On the cover of "Bad Love," Newman faces the camera square-on for the first time on a record, and the effect is disquieting: His eyes appear to be looking in different directions, just as his songs pull you apart in surprising ways, making you care and making you hate yourself for caring. Yes, "Faust" was a fulfillment of the Twainesque pessimism found in the 1972 "God's Song," and the Lord (sung by Taylor) is sort of a cruel imbecile, the kind of god who puts the Buddhists out with the trash.
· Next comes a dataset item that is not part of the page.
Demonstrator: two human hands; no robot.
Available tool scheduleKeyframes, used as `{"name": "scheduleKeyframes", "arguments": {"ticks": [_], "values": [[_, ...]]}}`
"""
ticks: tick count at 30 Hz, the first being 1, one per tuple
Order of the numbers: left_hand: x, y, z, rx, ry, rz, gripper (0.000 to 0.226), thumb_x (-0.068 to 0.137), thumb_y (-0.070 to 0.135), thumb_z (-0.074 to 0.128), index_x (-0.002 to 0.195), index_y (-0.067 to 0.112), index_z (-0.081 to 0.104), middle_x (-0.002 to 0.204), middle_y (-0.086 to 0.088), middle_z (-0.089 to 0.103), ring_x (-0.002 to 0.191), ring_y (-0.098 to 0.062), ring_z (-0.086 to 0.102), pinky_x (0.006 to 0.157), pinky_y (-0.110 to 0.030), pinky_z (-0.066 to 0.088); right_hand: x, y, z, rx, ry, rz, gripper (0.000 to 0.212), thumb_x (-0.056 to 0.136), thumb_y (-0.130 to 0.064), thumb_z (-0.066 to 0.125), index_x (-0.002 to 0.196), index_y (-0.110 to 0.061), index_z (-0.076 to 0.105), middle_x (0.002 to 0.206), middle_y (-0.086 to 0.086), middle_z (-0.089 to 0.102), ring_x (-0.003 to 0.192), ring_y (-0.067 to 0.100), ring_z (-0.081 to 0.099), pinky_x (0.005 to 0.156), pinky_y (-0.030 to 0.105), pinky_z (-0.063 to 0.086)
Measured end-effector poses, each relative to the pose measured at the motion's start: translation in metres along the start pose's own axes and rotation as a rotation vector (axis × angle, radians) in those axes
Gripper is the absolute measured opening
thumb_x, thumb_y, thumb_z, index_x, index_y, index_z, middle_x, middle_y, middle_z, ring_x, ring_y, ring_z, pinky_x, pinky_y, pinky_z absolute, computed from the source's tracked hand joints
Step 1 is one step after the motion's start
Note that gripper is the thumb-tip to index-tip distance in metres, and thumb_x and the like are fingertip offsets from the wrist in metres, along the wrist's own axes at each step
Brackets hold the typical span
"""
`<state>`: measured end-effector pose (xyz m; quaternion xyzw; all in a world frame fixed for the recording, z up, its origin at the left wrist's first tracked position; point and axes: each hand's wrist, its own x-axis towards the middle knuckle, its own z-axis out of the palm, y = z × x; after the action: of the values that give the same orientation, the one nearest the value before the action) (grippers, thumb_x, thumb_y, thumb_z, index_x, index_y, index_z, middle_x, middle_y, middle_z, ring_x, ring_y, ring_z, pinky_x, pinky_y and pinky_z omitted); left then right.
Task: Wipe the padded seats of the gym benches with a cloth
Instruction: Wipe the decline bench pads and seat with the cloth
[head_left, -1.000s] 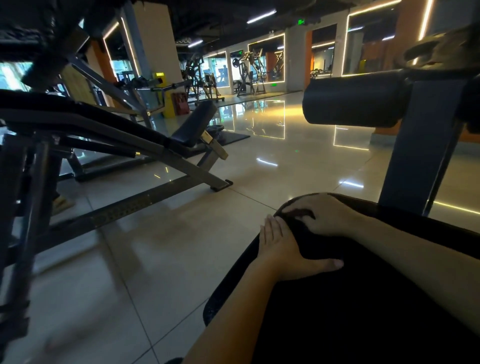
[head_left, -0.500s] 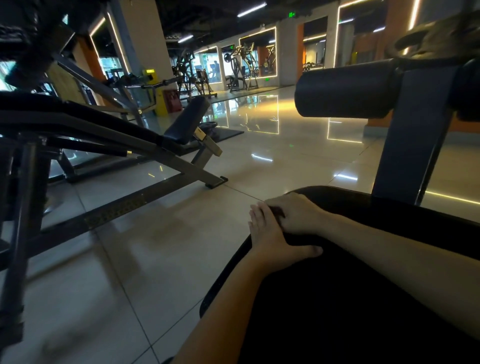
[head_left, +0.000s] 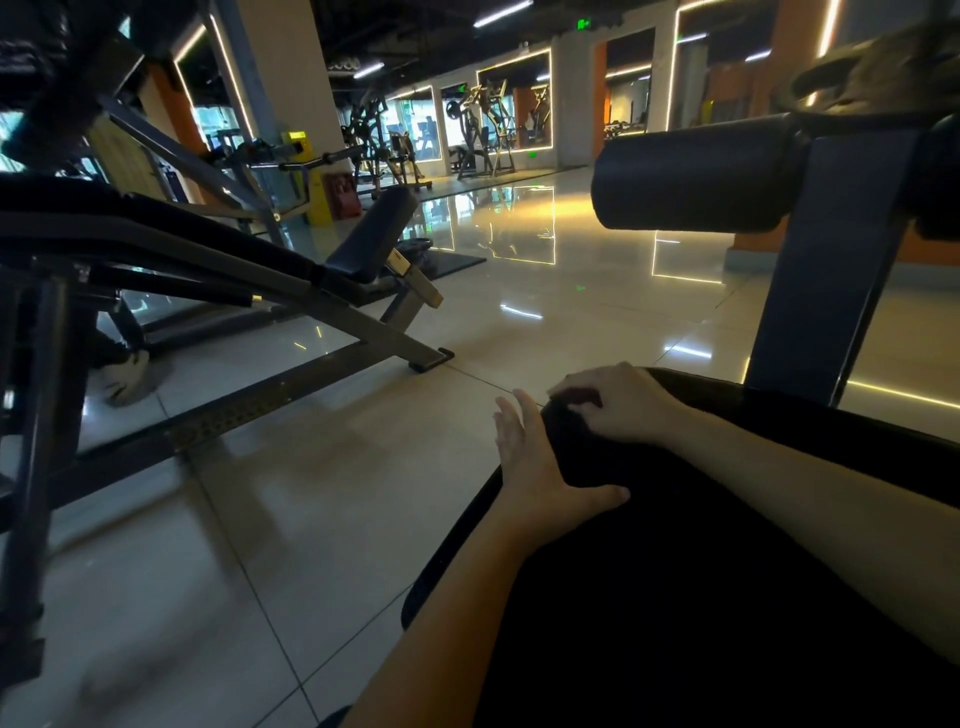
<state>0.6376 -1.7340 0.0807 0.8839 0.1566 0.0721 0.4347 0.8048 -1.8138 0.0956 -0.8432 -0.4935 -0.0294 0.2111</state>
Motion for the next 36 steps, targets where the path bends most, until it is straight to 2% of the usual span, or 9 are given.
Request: {"name": "scheduleKeyframes", "arguments": {"ticks": [4,7,10,15,19,24,27,32,36], "values": [[0.002,0.007,0.0,0.206,-0.053,-0.053,0.123,0.082,0.055,0.069,0.152,0.008,-0.02,0.157,-0.009,-0.033,0.143,-0.025,-0.032,0.121,-0.045,-0.008,-0.021,0.0,-0.008,0.035,-0.043,-0.168,0.039,0.092,-0.011,0.06,0.127,-0.027,0.066,0.126,-0.01,0.066,0.115,0.007,0.058,0.1,0.019,0.039],[-0.001,0.014,0.007,0.446,-0.124,-0.089,0.108,0.09,0.069,0.045,0.154,0.005,-0.013,0.16,-0.013,-0.023,0.146,-0.027,-0.026,0.118,-0.043,-0.013,-0.001,0.027,-0.008,-0.07,0.086,0.048,0.036,0.092,-0.013,0.057,0.125,-0.023,0.066,0.124,0.0,0.067,0.113,0.02,0.059,0.098,0.03,0.044],[-0.012,0.008,0.002,0.553,-0.197,-0.103,0.1,0.088,0.078,0.03,0.156,0.018,-0.011,0.162,-0.005,-0.02,0.148,-0.023,-0.022,0.119,-0.045,-0.013,0.017,0.047,-0.013,-0.156,0.104,0.275,0.03,0.089,-0.015,0.057,0.116,-0.019,0.068,0.114,0.01,0.067,0.102,0.03,0.06,0.089,0.04,0.051],[-0.024,-0.004,-0.019,0.555,-0.329,-0.142,0.1,0.079,0.084,0.034,0.155,0.036,-0.012,0.161,0.007,-0.025,0.147,-0.018,-0.024,0.12,-0.051,-0.009,0.024,0.041,-0.011,-0.215,0.107,0.362,0.027,0.087,-0.013,0.058,0.113,-0.015,0.065,0.105,0.008,0.064,0.098,0.029,0.059,0.079,0.035,0.047],[-0.025,0.0,-0.018,0.558,-0.346,-0.135,0.099,0.082,0.082,0.036,0.154,0.036,-0.013,0.16,0.007,-0.027,0.147,-0.019,-0.025,0.119,-0.049,-0.009,-0.003,0.018,-0.012,-0.179,0.022,0.099,0.037,0.093,-0.015,0.056,0.128,-0.025,0.063,0.128,0.0,0.064,0.117,0.021,0.057,0.099,0.038,0.046],[-0.025,0.0,-0.019,0.557,-0.33,-0.123,0.098,0.083,0.081,0.037,0.155,0.034,-0.011,0.161,0.006,-0.026,0.148,-0.021,-0.023,0.118,-0.049,-0.007,-0.029,-0.021,-0.013,-0.052,-0.169,-0.23,0.04,0.094,-0.018,0.057,0.131,-0.032,0.063,0.132,-0.013,0.062,0.122,0.004,0.054,0.104,0.025,0.041],[-0.023,0.001,-0.021,0.535,-0.321,-0.135,0.1,0.081,0.081,0.04,0.155,0.035,-0.011,0.161,0.008,-0.024,0.148,-0.019,-0.022,0.119,-0.048,-0.007,-0.018,-0.009,-0.01,-0.025,-0.098,-0.175,0.041,0.093,-0.014,0.056,0.131,-0.026,0.063,0.131,-0.007,0.063,0.121,0.011,0.056,0.103,0.027,0.041],[-0.027,-0.001,-0.018,0.513,-0.27,-0.131,0.114,0.078,0.083,0.046,0.155,0.025,-0.015,0.161,0.005,-0.024,0.149,-0.017,-0.02,0.121,-0.047,-0.006,0.021,0.012,-0.003,-0.181,0.049,0.177,0.035,0.092,-0.012,0.054,0.125,-0.019,0.064,0.125,0.009,0.065,0.112,0.028,0.057,0.095,0.039,0.046],[-0.028,-0.005,-0.02,0.502,-0.284,-0.148,0.131,0.071,0.081,0.057,0.153,0.016,-0.021,0.161,0.0,-0.026,0.148,-0.017,-0.021,0.122,-0.045,-0.006,-0.01,-0.009,-0.004,-0.076,-0.016,-0.016,0.037,0.092,-0.015,0.057,0.127,-0.026,0.066,0.127,-0.001,0.065,0.117,0.02,0.057,0.098,0.033,0.043]]}}
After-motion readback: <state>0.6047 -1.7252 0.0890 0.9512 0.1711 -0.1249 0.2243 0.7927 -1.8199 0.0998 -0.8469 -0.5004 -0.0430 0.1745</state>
But there is no Faustian finality here: The Lord advises Lucifer (Newman, of course) to "Relax Enjoy Yourself" and Gretchen's love song, "Feels Like Home," is as simple a paean to romantic love as "Toy Story's" "You've Got a Friend In Me" is a joyous ode to camaraderie. (Newman's softer side finds great expression in his movie work, especially the scores he's written for children's films such as "James and the Giant Peach.") Even Lucifer finally reinvents himself in classic American style by heading for Vegas ("You can take your desert/Goddamn it, give me mine").
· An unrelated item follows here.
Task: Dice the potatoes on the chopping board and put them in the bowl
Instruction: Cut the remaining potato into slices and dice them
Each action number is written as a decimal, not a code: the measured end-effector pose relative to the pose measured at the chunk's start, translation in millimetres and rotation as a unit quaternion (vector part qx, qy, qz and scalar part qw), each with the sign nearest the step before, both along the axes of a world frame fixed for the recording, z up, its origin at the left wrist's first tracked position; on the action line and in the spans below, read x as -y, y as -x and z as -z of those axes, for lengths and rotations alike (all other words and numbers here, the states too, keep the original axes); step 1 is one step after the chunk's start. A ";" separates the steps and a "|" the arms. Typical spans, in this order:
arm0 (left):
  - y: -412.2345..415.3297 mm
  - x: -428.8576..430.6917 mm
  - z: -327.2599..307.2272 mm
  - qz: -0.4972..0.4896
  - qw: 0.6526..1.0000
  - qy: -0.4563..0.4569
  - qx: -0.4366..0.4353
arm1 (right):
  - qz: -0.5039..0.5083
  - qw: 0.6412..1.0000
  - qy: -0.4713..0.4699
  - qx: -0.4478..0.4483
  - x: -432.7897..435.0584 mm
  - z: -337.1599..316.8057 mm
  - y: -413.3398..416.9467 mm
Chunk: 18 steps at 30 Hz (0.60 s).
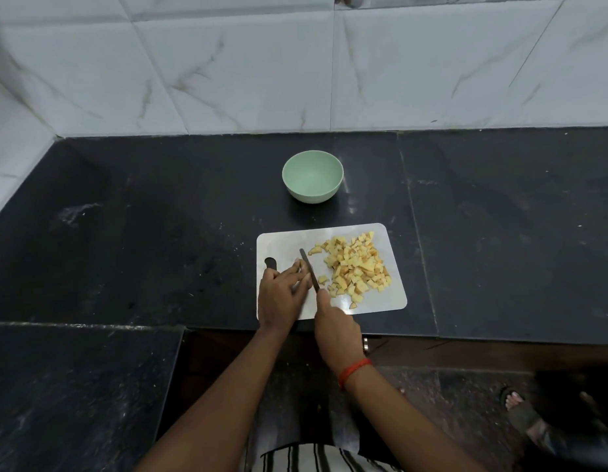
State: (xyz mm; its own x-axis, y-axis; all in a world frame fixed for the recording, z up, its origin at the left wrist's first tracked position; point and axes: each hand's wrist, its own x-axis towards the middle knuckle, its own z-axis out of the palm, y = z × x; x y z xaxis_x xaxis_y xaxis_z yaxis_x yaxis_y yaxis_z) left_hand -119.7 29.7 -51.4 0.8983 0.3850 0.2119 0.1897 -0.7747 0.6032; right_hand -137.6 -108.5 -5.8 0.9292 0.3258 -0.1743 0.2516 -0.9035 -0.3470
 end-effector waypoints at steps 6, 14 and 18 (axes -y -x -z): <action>0.0 2.3 -1.7 -0.004 1.000 0.017 0.002 | -0.029 0.998 0.034 -0.036 39.9 9.7 43.5; 1.8 -1.9 3.7 -0.019 0.996 0.079 -0.026 | 0.038 0.992 -0.113 0.029 45.2 -2.6 40.7; 2.0 -1.3 1.2 -0.017 0.996 0.084 -0.011 | 0.046 0.988 -0.142 0.049 6.5 -8.4 -4.1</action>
State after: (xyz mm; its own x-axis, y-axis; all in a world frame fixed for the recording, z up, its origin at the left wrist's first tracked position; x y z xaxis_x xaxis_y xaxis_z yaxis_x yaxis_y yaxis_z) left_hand -121.7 31.0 -52.5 0.8881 0.4430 0.1229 0.2280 -0.6565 0.7190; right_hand -133.5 -115.0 2.5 0.9653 0.2612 0.0039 0.2172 -0.7940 -0.5678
A happy ending after all? Newman is more suspicious of happy endings than you are, and has seen plenty of life's travails. (He overcame an addiction to ups and downs, and his 20-year marriage to Roswitha, which yielded three sons, ended in divorce; he has since remarried and has two new kids.) He speaks of his work in the film business as a form of indentured servitude, and his definition of a director is "a guy who owns a CD player and thinks he's an expert on music." But like most of us, "moving careful and slow," he sees the trade-off and splits the difference. "'I Love to See You Smile' [from the movie 'Parenthood'] made more money for me than anything else I've done," he told the Film and TV Composers' Conference in 1997. "I sold it to toothpaste companies, mule-packing teams, anywhere I could. I worked eight to 10 months on 'Faust' but never made a dime on it." Most of us, trading off the toothpaste ads for the work that matters, would have to call the acceptance of the arrangement -- a devil's bargain, if you will -- a form of wisdom. And looking at Randy Newman full on, trying to meet the gaze of one of his eyes, you may just see yourself.


By Sean Elder

Sean Elder is a frequent contributor to Salon.